Why take the log of a continuous target variable?
In this article, we’ll look at a simple but useful concept that often gets overlooked.
This blog post was originally published on Medium on 03/05/2018.
Data science is a conspiracy.
“Hi, my name is Bob and I’ll be your instructor. I’ll teach you how to drive a car. Open your books on page 147 and let’s learn about different types of exhaust manifolds. Here is the formula for the essential Boyle’s Law…”
This would never happen, right?
And yet in teaching data science elaborating on complex topics is commonplace whereas no love is given to the fundamentals. We are not told when to accelerate and when to slow down. But nearly everyone seems to be ready to walk us through the construction of real numbers.
In this article, we’ll look at a simple but useful concept that often gets overlooked. But first, let us consider an intriguing property of logarithms.
Addition is multiplication
Imagine you are a bubble in the World of Bubbles. You just started out and you are of meager size 0.69 which is equivalent to a natural log of 2.
You complete a quest for an NPC wizard who gives you a potion that will double your size, no matter how big you are.
That is nice. All the potion has to do is multiply your size by 2 to get your new size of 4. If you were of size 3, you would grow to 3 times 2 which is 6.
But what if the only operation a potion could do was addition? Now things become trickier. The wizard gives you a potion that grows your size by 2 from 2 to 4. But what if you drink the potion the next day, when you are already of size 3? 3 plus 2 is 5 and so the potion fails to deliver on its promise!
Seems like there is no solution to this. Luckily the wizard is very old and very wise. Instead of giving you a potion that adds 2 to your size, she gives you a potion that adds log(2).
You weigh the tiny flask in your hand not looking convinced. The wizard beams a bright smile at you and heads north-east.
You take the potion on the same day — you grow to size 4, as expected.
Not trusting the wizard, you load a save from before drinking the potion. To see what will happen you make a decision to drink it only once you reach size 3.
Mhmm, maybe the wizard anticipated that this is what you might do and set some timing mechanism into the potion, where after some time it would add 3 and not 2 to your size. You decide to throw the wizard a curveball.
Hmm.
What rules of magic apply to models?
Let’s consider random forests.
Imagine you look at a sword that your bubble can equip and would like to predict the power modifier based on its color and shape.
If sword blue -> add +2 to predicted power. If sword round, add -3.
A random forest can neither add nor subtract but what it learns has an effect like the rule above. When a tree is grown, it looks at the features of examples and selects which one to split on.
It attempts to group examples with similar values of the target variable together. The greater the similarity within a branch, the better the chance the tree will be able to make good predictions.
But how do we measure similarity? One way of going about it would be to consider how much the values differ in absolute terms — a 20$ bottle of wine is 20$ away from its 40$ counterpart. A 100$ bottle of whiskey is 100$ away from its 200$ counterpart.

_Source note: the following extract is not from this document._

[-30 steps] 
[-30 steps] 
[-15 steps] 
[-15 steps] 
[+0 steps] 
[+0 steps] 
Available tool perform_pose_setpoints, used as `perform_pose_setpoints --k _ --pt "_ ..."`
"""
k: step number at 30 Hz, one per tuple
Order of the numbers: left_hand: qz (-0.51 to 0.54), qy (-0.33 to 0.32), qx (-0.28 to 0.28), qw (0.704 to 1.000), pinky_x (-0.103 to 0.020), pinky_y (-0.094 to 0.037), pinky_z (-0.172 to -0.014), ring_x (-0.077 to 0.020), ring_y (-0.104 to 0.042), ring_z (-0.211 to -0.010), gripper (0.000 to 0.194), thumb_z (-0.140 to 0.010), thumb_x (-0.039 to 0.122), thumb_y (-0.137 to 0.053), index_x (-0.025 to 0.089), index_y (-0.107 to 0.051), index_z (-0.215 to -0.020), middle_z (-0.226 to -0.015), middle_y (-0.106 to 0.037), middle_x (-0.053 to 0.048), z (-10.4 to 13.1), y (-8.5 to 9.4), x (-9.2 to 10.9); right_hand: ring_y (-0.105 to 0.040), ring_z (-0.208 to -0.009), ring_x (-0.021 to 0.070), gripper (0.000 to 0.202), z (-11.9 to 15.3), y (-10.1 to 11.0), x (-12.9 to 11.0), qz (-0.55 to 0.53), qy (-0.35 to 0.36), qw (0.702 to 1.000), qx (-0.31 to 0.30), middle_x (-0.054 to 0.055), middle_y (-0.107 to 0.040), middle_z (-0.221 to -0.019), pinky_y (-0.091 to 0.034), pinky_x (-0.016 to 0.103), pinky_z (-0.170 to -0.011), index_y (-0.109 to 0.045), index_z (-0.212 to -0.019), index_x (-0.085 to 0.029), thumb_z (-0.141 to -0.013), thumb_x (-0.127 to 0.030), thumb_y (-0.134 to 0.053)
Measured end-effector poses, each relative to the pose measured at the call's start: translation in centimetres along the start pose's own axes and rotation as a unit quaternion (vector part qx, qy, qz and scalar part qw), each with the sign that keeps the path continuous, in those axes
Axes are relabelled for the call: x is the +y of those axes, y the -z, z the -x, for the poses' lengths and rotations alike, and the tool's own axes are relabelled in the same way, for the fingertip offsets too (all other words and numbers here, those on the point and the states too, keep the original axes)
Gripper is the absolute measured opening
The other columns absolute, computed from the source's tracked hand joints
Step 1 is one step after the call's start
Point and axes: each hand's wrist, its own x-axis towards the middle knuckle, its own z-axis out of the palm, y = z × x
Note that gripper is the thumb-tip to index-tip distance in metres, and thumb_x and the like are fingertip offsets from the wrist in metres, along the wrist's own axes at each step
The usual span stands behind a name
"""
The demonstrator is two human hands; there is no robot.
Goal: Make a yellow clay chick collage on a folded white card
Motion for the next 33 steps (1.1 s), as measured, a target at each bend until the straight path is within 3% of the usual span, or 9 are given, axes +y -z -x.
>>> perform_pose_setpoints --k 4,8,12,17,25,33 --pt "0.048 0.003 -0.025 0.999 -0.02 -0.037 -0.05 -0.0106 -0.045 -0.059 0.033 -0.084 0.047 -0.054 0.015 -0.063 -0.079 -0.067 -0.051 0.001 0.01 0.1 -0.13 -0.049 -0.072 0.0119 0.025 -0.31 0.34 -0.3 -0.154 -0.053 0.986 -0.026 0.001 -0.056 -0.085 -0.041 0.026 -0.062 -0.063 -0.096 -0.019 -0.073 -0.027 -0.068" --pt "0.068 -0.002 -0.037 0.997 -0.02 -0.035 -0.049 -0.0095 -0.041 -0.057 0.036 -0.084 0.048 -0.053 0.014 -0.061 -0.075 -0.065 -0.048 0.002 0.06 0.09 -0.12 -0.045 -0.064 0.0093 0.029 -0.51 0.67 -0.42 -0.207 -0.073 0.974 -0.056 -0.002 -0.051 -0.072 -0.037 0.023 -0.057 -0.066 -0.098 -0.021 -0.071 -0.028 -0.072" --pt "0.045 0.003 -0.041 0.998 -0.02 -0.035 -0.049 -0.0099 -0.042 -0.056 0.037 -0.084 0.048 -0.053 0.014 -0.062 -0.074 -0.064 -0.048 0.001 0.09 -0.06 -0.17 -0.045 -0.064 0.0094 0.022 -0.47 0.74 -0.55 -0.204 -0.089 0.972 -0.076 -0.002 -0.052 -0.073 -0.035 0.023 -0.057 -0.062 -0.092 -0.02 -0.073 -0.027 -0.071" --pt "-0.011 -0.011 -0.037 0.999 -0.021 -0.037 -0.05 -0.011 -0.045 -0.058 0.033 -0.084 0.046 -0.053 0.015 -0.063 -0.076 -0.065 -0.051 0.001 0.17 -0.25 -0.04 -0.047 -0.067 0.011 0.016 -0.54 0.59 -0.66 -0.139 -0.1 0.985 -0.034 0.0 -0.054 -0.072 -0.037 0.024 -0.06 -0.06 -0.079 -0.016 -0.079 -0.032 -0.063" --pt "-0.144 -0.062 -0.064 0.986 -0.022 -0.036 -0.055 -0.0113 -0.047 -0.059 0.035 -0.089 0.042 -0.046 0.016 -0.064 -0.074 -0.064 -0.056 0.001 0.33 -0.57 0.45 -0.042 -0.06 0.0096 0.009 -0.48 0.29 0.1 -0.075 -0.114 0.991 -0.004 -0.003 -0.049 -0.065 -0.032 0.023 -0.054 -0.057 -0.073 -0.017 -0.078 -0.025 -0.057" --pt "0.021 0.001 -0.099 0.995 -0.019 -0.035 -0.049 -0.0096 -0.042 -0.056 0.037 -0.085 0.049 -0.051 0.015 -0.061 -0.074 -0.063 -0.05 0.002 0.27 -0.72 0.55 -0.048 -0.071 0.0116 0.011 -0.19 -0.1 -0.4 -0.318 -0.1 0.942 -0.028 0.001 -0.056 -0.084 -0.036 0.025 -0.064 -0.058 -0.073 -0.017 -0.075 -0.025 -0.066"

Looking at the prices in this way, the difference between the bottles of whiskey is 5 times as big. But if we look at them in relative terms, the distances are the same! In both pairs, the second bottle is twice as expensive as the first one.
Neither way of measuring the similarity is universally better or worse. Depending on the situation, one might be more useful than the other.
The answer is in the question
Let’s imagine we would like to learn something about cars.
What might we want to know? Maybe for instance — how much will the value of a car increase if we fit it with AC?
As it turns out, we are very lucky — our dataset is simple and consists only of Lamborghinis and Fiats.
“Seems adding an AC to a Fiat on average will increase its price by 307$ and to a Lamborghini by 12 000$ so let me do the only reasonable thing here and predict that fitting AC to a car will increase its price by (12 000$ + 307$) / 2 = 6 153.50$”
But this would mean that if we equip a Fiat 126p with AC it will appreciate by multiples of its base price! Now that is a business I would like to be in.
Not a very good answer to say the least.
Alternatively, what if we ask by how much a car’s value will increase relative to its base price? This might be a more useful piece of information to have.
But our model is unable to answer this question! All it has are the absolute distances to go by.
Enter the wise wizard. After a single incantation of the numpy variety, our target variable becomes a logarithm.
Our model can now learn by what amount relative to a base price a car’s value will change based on adding or removing this or that feature.